Your instructions. Search the material below for the word "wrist". Copy every line that has it.

Data extract.
_____

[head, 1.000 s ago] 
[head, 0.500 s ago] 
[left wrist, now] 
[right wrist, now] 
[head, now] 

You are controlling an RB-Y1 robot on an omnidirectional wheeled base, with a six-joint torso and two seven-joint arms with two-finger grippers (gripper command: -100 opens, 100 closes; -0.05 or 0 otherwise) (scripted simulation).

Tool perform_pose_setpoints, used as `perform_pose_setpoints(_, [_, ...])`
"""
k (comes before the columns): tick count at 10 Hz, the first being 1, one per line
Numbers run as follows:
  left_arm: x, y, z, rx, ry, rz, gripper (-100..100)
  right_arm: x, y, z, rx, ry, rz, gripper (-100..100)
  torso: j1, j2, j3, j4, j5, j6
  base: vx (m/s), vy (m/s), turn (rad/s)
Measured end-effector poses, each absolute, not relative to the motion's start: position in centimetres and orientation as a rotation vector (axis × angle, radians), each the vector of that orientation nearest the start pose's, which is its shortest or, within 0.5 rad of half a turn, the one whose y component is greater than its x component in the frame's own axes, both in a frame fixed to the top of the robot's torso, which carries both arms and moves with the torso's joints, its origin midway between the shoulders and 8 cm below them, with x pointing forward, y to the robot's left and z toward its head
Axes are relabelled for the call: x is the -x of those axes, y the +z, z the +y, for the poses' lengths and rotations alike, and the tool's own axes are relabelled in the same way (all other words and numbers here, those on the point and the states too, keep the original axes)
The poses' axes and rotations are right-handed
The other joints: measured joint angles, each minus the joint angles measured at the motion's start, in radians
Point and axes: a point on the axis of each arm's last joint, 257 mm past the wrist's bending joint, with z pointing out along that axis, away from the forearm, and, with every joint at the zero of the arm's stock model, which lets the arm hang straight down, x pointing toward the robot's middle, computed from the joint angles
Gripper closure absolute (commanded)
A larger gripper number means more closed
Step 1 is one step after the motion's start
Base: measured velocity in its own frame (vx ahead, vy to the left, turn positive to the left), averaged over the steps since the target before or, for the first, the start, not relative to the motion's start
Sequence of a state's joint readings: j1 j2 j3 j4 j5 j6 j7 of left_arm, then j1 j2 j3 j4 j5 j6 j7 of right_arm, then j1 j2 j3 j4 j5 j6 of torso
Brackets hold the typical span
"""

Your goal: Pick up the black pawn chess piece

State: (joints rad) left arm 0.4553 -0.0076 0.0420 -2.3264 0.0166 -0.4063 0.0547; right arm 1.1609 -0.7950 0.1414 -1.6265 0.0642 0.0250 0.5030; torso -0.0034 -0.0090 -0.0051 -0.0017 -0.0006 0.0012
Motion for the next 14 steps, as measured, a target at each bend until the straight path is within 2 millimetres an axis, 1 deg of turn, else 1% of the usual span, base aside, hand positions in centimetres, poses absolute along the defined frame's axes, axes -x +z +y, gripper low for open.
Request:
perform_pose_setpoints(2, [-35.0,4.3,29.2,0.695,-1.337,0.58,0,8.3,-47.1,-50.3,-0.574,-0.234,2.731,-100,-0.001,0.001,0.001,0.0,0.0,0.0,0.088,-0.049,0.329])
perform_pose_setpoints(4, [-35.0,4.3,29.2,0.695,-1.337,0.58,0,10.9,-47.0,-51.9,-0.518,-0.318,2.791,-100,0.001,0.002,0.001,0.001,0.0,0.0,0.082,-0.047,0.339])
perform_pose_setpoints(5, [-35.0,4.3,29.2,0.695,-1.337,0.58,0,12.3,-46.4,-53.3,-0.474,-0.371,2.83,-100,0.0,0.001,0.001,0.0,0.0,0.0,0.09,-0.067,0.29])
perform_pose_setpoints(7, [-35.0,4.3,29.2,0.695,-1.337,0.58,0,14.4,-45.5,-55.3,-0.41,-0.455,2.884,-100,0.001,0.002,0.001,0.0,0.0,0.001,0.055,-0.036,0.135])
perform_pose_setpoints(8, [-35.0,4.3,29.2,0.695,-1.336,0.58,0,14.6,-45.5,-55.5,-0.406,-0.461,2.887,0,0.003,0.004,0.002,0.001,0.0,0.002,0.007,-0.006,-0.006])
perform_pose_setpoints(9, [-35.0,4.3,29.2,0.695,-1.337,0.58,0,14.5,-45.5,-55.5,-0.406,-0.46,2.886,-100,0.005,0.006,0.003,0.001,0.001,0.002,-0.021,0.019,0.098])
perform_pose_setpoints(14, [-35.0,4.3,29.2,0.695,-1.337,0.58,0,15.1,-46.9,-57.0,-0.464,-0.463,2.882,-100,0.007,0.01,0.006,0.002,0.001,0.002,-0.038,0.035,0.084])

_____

Reply.
[left wrist, now] 
[right wrist, now] 
Point and axes: a point on the axis of each arm's last joint, 257 mm past the wrist's bending joint, with z pointing out along that axis, away from the forearm, and, with every joint at the zero of the arm's stock model, which lets the arm hang straight down, x pointing toward the robot's middle, computed from the joint angles

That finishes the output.